I remember the first time I started doing arts and crafts in day care, what’d I do?, naturally I started finding rocks and gluing as much shiny shit to them as I could (enough glitter to choke Tinkerbell) and went door to door trying to sell them, friends in tow. When I first started getting semi-decent with my drawings (from stick figures to horribly disfigured blocks) I started drawing my own little comic books and started soliciting to the neighbors (they loved me oh so much). In 2nd grade I brought out my inner Denzel in my first class play, which was played out to the song “Hair” by The Cowsills, and proceeded to make my own plays along with my cousins, a handful of stuffed animals, and poorly constructed sets, in order to put on my own shows for my family and any unsuspecting guests; the soundtrack to every play – “Hair.” In middle school I went to Six Flags-Magic Mountain for the first time and afterwards proceeded to draw up my own blueprint for a theme park of my own imagining, freakish bald mascots excluded. Growing up I juggled a multitude of different sports (basketball, football, track, baseball) and devoted countless hours to each always trying to be “the” best. Heading into high school I had one of the toughest choices I’ve ever had to make; who to live with, my mom or my dad? My mom had just moved back stateside and my dad was heading back to Colorado, I was getting pulled from both directions. In the end I chose to live with my dad, not because I loved him more (I love them both equally), but because I knew it was the best choice for my future in sports. It was a tough choice to say the least. And now I’ve already sunk countless hours into this “social media” experience, even going as far as blowing off college Saturday nights in order to devise new posts, tragic I know; and as always pulling my friends in with me, in an attempt to build a brand of our own.
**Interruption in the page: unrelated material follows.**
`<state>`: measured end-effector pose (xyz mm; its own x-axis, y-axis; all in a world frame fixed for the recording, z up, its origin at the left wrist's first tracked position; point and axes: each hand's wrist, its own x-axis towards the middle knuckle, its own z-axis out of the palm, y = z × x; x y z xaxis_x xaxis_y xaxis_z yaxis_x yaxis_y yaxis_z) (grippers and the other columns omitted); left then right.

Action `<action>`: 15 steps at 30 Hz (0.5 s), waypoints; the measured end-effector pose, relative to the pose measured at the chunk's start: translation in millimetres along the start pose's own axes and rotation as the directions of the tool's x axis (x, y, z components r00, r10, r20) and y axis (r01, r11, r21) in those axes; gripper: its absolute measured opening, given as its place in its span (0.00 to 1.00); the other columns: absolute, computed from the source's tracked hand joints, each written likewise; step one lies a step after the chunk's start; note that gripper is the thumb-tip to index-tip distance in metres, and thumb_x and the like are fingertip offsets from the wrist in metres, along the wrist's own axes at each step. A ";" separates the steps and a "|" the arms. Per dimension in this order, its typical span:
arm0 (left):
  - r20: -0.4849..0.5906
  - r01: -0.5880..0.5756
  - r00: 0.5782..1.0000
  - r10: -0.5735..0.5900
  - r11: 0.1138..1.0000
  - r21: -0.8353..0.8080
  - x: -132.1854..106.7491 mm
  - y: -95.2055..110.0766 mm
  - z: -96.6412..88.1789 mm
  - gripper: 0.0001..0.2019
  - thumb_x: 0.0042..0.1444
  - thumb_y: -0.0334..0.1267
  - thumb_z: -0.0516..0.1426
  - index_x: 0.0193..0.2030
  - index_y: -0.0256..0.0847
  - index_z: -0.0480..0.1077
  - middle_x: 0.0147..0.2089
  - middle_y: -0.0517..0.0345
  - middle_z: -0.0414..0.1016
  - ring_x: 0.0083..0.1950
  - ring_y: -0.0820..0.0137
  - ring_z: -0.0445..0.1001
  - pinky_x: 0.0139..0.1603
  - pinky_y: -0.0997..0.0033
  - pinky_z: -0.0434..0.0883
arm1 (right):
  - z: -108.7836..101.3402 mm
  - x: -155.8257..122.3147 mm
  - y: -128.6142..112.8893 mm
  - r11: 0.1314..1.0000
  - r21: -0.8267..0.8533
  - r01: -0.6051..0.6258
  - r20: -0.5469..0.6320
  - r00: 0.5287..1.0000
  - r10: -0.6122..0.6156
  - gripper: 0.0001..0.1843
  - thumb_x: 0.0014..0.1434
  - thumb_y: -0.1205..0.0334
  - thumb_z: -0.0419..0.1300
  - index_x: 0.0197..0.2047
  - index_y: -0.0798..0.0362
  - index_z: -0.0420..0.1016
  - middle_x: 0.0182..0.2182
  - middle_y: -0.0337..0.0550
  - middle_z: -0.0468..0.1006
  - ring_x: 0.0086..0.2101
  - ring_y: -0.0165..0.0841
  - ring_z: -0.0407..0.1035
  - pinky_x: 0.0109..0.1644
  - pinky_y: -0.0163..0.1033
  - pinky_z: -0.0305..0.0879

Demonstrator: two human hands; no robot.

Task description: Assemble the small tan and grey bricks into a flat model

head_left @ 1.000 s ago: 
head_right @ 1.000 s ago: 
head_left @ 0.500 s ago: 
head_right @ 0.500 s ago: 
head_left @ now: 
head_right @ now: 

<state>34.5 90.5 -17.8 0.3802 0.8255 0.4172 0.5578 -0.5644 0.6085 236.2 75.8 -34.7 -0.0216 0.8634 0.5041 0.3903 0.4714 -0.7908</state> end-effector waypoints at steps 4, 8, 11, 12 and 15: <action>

Ask me a week ago why I did all of these things I would’ve just blown it off and probably said something inane like that’s just the way I am. But that’s not the real reason and I knew it wasn’t (just never knew what was); the real reason was why I blow off opportunities to “go out” in order to work on this blog, why I spend an insane amount of hours in the gym working on my game, why I have so many sleepless nights just sitting up thinking, and why I’m writing this post at God knows what hour when I should be sleeping. The real reason was fear, the fear of being average…
For this post I chose “Human Nature” by the late, great Michael Jackson for three reasons: 1) He’s awesome 2) The song is fitting 3) A six-year-old girl sang “Beat It” word for word today at work. Legends never die. #LLF. I’m not posting any links to find out anymore about him, if you don’t know who he is life will only get harder.